A fare il prezzo di un vino importante in passato contribuivano soprattutto la rarità e la reputazione oltre, ma in misura molto marginale, la pubblicità. In una fase successiva la pubblicità è stata quasi del tutto sostituita dalla critica la cui incidenza ha acquisito via via maggior peso fino a diventare sempre più ingombrante, con qualche deprecabile degenerazione ma con il merito di permettere a tutti i produttori, anche quelli che avevano minor forza commerciale e non potevano sostenere campagne pubblicitarie, di salire alla ribalta, avere la visibilità e l’autonomia economica per investire in modo da raggiungere livelli qualitativi sempre più alti.
Oggi si è creata una condizione per cui è nuovamente la pubblicità a sostituire la critica. In che modo? Semplice, travestendosi da critica. Si fa passare per giudizio critico solo quello che in realtà è una forma camuffata, o almeno non dichiarata, di pubblicità.
Un tempo la distinzione tra un’opinione vera e una a pagamento era palese e chiaramente evidenziata, oggi una parte del pubblico più giovane forse non sa neanche che esistono opinioni libere, o meglio, dubita che ci siano e gli sembra normale che per scrivere commenti lusinghieri su un vino ci si faccia pagare da un mondo produttivo che evidentemente ha totalmente rimosso gli effetti positivi creati da una presenza critica “sana” e costruttiva ed è spinto ad alimentare la parte “degenerata” diventando – anch’egli – sempre più consenziente e appecoronato a un sistema che finirà – come succede ormai in molti settori della nostra società – solo per allargare la forbice della ricchezza (e del potere) tra produttori e territori più e meno fortunati.

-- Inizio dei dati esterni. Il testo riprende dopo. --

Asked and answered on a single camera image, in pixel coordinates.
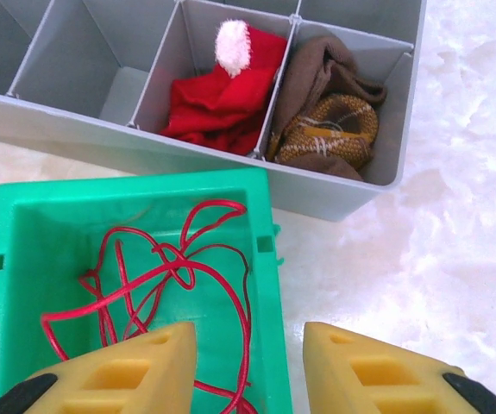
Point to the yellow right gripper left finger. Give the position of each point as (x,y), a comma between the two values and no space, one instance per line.
(144,379)

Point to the green plastic bin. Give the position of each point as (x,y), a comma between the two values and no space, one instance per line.
(14,202)

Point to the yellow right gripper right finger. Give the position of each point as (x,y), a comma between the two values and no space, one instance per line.
(359,379)

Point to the brown rolled sock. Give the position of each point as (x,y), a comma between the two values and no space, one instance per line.
(329,125)

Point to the grey divided organizer box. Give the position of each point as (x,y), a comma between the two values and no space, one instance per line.
(316,194)

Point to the red hat with white pompom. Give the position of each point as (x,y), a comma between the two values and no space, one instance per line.
(226,103)

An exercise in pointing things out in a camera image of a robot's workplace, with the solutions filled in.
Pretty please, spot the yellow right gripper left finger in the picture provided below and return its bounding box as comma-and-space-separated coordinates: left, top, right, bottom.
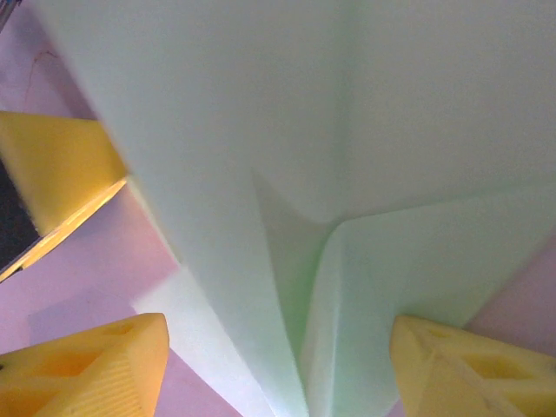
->
0, 312, 170, 417

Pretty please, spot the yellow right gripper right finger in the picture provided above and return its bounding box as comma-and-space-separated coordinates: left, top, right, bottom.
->
388, 314, 556, 417

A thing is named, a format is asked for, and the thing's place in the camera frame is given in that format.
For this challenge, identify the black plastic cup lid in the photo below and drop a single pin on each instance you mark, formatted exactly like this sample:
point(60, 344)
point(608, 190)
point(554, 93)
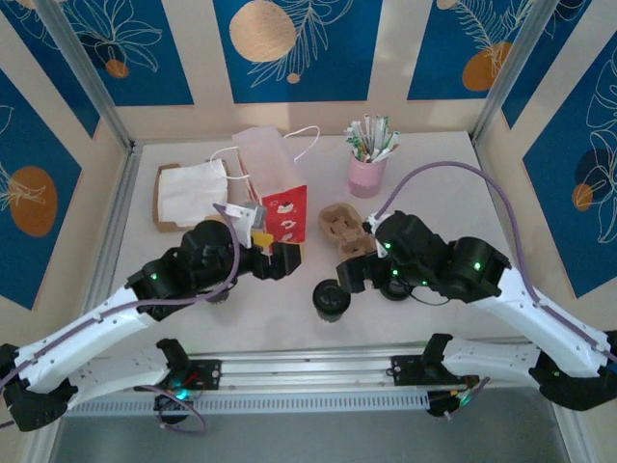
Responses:
point(330, 299)
point(395, 293)

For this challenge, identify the red and white paper bag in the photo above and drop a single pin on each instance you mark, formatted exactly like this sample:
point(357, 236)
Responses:
point(284, 212)

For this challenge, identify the brown pulp cup carrier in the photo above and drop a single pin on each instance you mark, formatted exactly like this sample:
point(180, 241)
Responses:
point(337, 217)

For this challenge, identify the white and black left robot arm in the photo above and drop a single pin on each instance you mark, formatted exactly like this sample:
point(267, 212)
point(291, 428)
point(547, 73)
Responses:
point(87, 323)

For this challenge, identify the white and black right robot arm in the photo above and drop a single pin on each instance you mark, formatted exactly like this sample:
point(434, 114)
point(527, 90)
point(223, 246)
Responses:
point(554, 318)

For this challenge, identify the white napkins on brown tray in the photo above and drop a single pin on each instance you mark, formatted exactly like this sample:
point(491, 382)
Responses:
point(157, 202)

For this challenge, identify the pink straw holder cup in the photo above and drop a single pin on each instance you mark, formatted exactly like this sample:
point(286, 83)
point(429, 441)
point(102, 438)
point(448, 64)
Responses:
point(366, 181)

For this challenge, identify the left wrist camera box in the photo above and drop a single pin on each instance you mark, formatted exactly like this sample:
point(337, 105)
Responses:
point(255, 217)

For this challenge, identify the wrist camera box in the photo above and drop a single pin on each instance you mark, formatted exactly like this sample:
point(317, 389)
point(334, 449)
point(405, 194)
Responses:
point(255, 217)
point(372, 224)

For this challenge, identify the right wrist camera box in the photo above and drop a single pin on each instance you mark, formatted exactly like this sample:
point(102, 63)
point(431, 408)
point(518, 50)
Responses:
point(372, 224)

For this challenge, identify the aluminium side rail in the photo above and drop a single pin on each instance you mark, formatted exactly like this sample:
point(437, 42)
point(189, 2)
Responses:
point(124, 193)

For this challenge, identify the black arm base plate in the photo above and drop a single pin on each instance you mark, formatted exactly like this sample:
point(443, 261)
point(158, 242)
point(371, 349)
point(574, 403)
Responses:
point(207, 373)
point(407, 369)

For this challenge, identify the aluminium front frame rail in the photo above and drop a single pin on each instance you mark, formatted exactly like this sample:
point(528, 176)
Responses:
point(308, 371)

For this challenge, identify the aluminium frame post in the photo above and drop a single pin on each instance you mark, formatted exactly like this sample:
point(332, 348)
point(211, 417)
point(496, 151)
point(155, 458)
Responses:
point(87, 72)
point(508, 72)

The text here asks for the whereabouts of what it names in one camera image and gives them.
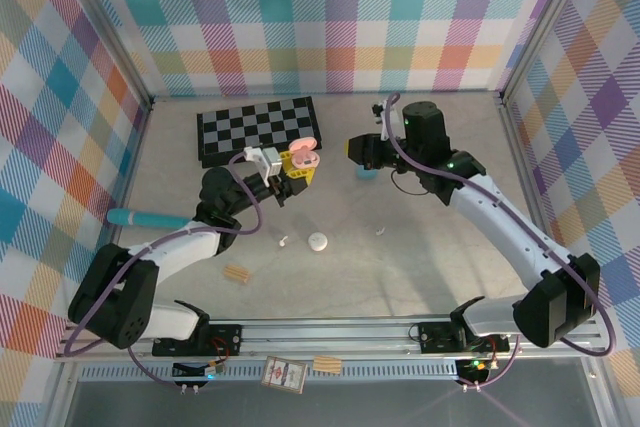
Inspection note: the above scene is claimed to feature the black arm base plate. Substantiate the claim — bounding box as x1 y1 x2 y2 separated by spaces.
151 323 245 357
416 320 512 354

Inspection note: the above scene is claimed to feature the slotted metal cable duct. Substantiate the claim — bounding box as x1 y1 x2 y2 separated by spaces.
79 364 464 382

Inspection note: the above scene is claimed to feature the purple cable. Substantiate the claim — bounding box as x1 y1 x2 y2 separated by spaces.
63 150 266 393
382 91 617 391

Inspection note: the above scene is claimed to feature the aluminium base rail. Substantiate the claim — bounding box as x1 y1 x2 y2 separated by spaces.
53 317 610 362

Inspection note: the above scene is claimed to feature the small controller board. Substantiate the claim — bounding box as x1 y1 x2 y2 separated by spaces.
172 359 225 382
455 356 496 384

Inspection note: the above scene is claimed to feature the black grey chessboard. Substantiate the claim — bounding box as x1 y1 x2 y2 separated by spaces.
195 95 324 169

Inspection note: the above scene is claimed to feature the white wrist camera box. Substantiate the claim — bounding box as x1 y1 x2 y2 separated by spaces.
242 145 283 181
370 100 389 141

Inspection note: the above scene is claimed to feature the aluminium frame post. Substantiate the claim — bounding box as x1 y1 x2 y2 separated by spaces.
497 0 599 103
58 0 155 111

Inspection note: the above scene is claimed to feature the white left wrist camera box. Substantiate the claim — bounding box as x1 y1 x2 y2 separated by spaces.
242 145 283 181

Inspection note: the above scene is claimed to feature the thin black cable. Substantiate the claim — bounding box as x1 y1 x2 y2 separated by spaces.
390 168 427 197

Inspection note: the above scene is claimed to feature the teal cylindrical tube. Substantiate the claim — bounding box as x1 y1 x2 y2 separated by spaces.
106 208 194 229

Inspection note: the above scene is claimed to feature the ridged wooden block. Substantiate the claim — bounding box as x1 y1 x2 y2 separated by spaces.
311 355 343 375
222 263 252 286

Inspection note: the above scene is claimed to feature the playing card box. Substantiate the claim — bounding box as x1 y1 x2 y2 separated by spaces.
260 354 308 394

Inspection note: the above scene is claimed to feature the aluminium side rail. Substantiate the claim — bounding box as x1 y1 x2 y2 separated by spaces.
44 99 154 427
497 94 619 427

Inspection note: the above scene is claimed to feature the pink earbud charging case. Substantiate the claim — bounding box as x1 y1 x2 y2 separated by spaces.
289 137 322 169

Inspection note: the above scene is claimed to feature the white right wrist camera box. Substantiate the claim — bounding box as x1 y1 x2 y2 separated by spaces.
370 100 389 141

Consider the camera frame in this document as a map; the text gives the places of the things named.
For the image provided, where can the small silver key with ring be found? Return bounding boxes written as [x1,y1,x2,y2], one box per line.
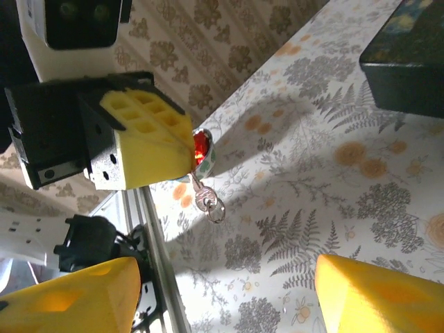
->
[189,172,227,224]

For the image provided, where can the wide aluminium base rail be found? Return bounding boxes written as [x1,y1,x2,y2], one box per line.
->
[88,187,193,333]

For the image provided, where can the starry night painted box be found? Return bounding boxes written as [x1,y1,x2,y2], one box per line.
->
[359,0,444,120]

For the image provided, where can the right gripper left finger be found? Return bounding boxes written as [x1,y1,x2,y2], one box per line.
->
[0,255,142,333]

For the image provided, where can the floral patterned tablecloth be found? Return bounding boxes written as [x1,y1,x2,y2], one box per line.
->
[148,0,444,333]

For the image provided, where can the small patterned bowl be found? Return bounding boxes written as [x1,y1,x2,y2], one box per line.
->
[189,127,219,180]

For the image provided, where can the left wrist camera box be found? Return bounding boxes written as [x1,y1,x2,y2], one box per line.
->
[15,0,135,83]

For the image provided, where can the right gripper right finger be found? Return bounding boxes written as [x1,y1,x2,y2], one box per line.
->
[314,253,444,333]

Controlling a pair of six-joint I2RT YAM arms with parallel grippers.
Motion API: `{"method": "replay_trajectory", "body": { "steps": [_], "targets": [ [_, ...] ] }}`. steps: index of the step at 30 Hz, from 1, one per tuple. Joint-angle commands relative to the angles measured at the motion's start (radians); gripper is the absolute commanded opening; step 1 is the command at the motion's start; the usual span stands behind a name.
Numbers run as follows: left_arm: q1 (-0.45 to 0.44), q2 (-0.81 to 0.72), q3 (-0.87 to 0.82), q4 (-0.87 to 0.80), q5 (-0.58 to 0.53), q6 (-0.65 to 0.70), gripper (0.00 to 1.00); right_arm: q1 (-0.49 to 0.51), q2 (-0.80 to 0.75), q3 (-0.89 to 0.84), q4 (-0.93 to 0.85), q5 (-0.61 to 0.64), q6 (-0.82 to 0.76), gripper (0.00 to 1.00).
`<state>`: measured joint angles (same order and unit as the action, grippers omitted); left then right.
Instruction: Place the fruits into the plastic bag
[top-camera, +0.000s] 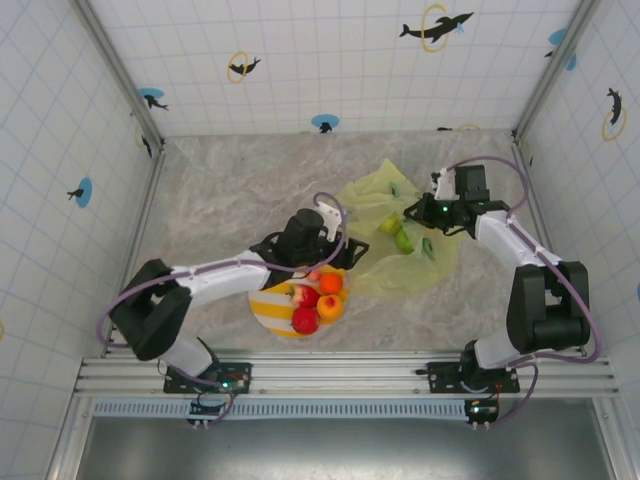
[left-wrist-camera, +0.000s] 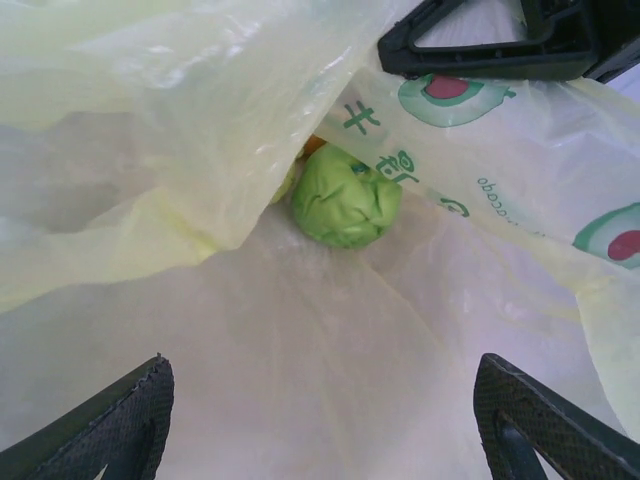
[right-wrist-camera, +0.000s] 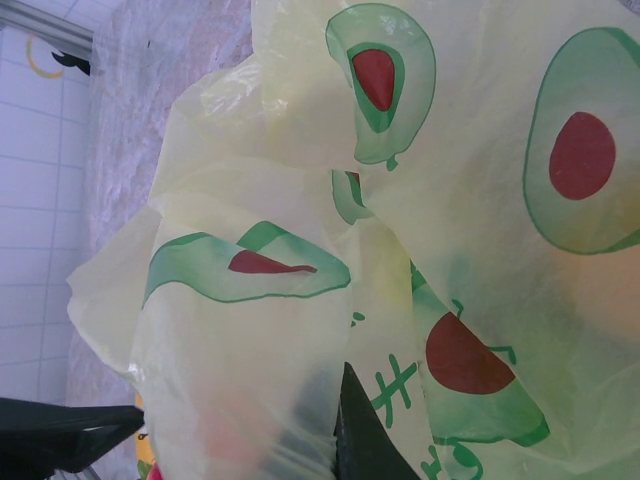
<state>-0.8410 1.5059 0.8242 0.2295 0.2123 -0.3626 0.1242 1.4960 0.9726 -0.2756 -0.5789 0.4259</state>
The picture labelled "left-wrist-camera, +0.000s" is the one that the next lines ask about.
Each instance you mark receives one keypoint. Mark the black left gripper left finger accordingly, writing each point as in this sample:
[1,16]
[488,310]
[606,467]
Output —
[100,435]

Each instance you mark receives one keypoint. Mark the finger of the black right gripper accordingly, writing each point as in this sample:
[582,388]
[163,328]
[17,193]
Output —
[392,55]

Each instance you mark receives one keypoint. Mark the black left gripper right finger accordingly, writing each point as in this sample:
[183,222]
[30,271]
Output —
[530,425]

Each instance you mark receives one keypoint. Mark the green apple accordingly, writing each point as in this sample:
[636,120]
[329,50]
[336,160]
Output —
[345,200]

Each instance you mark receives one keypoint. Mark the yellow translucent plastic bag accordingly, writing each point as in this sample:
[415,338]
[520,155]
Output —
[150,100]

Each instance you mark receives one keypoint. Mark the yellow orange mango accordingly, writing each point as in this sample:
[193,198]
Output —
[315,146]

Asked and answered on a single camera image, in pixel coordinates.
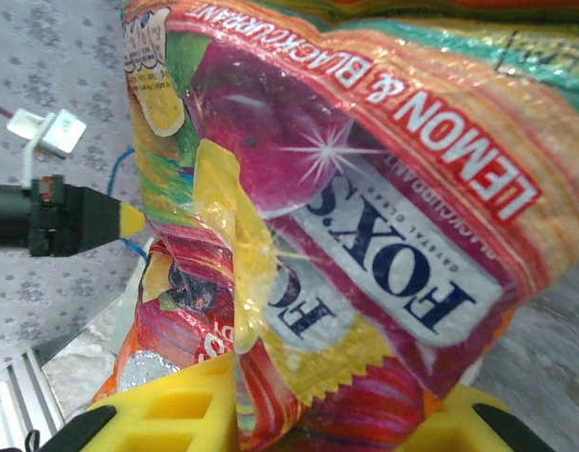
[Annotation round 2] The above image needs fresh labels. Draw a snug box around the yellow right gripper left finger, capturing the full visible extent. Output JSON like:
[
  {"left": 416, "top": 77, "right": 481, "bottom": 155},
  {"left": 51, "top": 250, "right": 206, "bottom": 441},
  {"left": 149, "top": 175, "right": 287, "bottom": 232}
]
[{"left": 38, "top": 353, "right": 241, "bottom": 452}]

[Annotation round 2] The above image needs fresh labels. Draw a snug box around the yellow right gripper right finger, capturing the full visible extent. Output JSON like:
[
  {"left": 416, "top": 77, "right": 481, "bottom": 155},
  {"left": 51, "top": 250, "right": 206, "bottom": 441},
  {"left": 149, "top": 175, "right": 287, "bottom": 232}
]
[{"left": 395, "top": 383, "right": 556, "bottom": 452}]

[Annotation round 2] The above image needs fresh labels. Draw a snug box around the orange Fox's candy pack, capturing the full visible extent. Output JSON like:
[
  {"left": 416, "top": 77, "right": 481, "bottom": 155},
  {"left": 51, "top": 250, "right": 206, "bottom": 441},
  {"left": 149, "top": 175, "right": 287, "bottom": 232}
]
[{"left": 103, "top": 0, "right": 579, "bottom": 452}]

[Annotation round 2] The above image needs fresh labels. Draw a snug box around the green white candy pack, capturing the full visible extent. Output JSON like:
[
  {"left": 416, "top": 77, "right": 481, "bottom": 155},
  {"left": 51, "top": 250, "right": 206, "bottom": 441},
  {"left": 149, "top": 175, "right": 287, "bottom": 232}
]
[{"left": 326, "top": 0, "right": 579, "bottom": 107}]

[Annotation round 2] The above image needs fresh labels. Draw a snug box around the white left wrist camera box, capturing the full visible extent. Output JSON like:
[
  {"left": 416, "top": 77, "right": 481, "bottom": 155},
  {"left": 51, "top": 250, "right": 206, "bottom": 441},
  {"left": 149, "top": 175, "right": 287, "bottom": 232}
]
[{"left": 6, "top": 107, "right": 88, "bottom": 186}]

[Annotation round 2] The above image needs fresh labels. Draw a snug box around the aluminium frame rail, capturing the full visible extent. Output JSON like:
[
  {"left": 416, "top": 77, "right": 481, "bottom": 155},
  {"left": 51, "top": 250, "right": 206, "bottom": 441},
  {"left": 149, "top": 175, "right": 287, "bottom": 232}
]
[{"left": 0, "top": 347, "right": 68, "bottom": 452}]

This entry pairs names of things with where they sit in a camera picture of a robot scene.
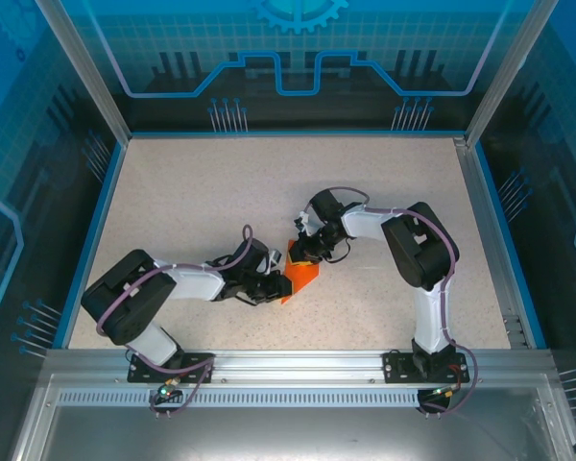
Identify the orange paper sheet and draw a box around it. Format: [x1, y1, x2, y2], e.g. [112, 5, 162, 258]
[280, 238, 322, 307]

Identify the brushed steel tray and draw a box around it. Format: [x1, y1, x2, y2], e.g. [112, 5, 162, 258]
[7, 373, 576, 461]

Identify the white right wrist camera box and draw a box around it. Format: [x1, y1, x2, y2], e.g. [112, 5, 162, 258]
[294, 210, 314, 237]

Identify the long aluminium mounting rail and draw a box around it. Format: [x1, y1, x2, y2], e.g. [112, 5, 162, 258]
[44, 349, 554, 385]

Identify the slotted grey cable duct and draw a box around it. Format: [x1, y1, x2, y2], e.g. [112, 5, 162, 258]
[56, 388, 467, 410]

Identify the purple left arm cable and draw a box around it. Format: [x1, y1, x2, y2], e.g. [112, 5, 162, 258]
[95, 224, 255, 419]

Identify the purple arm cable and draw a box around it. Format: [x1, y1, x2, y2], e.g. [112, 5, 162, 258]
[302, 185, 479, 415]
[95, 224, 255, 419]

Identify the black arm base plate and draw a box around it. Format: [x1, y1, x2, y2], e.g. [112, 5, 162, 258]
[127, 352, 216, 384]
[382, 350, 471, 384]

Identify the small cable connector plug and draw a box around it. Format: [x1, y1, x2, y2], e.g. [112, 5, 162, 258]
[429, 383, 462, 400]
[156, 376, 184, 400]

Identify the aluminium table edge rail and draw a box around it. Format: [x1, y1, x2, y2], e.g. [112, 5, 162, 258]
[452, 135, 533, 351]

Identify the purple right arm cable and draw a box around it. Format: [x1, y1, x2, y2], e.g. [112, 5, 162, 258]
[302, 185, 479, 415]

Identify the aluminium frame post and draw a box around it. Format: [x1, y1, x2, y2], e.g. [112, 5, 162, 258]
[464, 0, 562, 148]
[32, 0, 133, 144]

Possiamo maledire la globalizzazione del mercato che ha ampliato talmente la domanda dei vini di pregio da provocare un’impennata che ha collocato certe etichette e certe tipologie fuori misura e fuori tasca.
Possiamo inveire contro certi meccanismi di marketing che, prescindendo dalla qualità reale di un prodotto, provocano un aumento incontrollato della domanda.
Possiamo puntare il dito su chi – altro fenomeno recente e sempre più vistoso – il vino lo compra solo per specularci sopra e non per berselo.
Possiamo disquisire all’infinito se sia davvero necessario inventarsi – ripetutamente – etichette tipo la Limited Edition X o le confezioni speciali in cassette foderate di velluto e decorate da ricami dorati, con doppie magnum vendute al prezzo di un diamante.
Possiamo sdegnarci quanto vogliamo della spregiudicatezza di alcuni produttori (e soprattutto dei loro distributori) che, sfruttando il momento favorevole, hanno quintuplicato – avete letto bene, aumentato del 500% e non esagero – il prezzo del loro vino nel giro di pochi anni.

Ma si corre solo il rischio di essere tacciati di inutile moralismo.

Non resta, allora, che farne, al solito, una questione di stile e lo stile va di pari passo con la reputazione che i produttori seri si costruiscono nel tempo; non è un genere commerciabile, non si acquista sul “libero mercato” ma, alla lunga, il suo valore può rivelarsi inestimabile.
In fondo – come diceva il grande Totò – “Signori si nasce e io lo nacqui”.